Yes, I think it fixes 0c24e061196c21d5 since after that commit, the
kmemleak_free() no longer worked as expected on physically allocated
objects.
--
Catalin
On Mon, 18 Jul 2022 16:26:25 +0200 Marco Elver <[email protected]> wrote:
> On Sat, 16 Jul 2022 at 20:43, Geert Uytterhoeven <[email protected]> wrote:
> [...]
> > > - This patch has been accused of crashing the kernel:
> > >
> > > https://lkml.kernel.org/r/YsFeUHkrFTQ7T51Q@xsang-OptiPlex-9020
> > >
> > > Do we think that report is bogus?
> >
> > I think all of this is highly architecture-specific...
>
> The report can be reproduced on i386 with CONFIG_X86_PAE=y. But e.g.

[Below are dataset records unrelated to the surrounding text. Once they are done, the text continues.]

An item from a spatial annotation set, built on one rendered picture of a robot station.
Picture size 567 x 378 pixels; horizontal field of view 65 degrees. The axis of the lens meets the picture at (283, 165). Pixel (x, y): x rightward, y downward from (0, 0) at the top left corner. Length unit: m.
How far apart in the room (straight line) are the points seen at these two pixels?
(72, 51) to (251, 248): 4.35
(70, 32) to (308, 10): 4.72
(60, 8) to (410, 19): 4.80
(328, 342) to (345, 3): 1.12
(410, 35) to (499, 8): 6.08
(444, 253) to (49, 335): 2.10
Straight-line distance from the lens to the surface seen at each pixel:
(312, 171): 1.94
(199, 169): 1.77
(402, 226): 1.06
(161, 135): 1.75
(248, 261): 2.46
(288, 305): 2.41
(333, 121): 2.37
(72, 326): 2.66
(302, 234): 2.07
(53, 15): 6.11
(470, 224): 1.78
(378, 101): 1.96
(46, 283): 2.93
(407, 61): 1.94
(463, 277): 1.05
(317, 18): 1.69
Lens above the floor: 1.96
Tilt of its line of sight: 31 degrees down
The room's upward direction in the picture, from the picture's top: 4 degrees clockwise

> mm/memblock.c:memblock_free() is also guilty of using __pa() on
> previously memblock_alloc()'d addresses. Looking at the phys addr
> before memblock_alloc() does virt_to_phys(), the result of __pa()

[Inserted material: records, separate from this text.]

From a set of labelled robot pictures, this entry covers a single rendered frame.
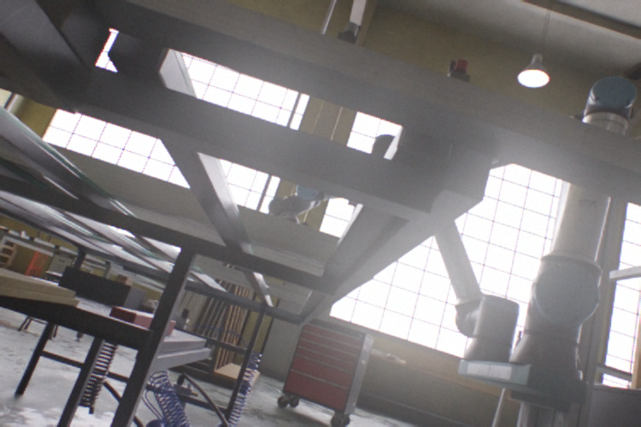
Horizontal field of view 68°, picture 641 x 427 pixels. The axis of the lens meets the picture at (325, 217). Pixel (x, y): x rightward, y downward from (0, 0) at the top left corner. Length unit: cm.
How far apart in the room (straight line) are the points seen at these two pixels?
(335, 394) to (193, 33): 492
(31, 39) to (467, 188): 28
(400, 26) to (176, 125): 1148
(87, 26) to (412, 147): 23
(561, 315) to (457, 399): 858
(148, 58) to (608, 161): 32
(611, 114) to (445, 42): 1038
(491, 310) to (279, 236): 107
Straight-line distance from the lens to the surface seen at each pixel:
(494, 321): 194
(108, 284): 223
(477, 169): 36
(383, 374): 945
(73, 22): 35
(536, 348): 150
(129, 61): 39
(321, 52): 31
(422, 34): 1181
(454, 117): 31
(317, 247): 111
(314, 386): 521
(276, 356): 876
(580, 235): 141
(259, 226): 112
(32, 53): 32
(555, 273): 134
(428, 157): 35
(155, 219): 160
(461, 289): 212
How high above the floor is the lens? 68
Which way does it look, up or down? 15 degrees up
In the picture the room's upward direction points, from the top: 18 degrees clockwise

> looks correct even on PAE, at least for the purpose of passing it on
> to kmemleak(). So I don't know what that BUG_ON(slow_virt_to_phys() !=
> phys_addr) is supposed to tell us here.
>
It's only been nine years, so I'm sure Dave can remember why he added
it ;)
BUG_ON(slow_virt_to_phys((void *)x) != phys_addr);
in arch/x86/mm/physaddr.c:__phys_addr().
This kfence patch does seem to be desirable, but we can't proceed if
it's resulting in kernel crashes.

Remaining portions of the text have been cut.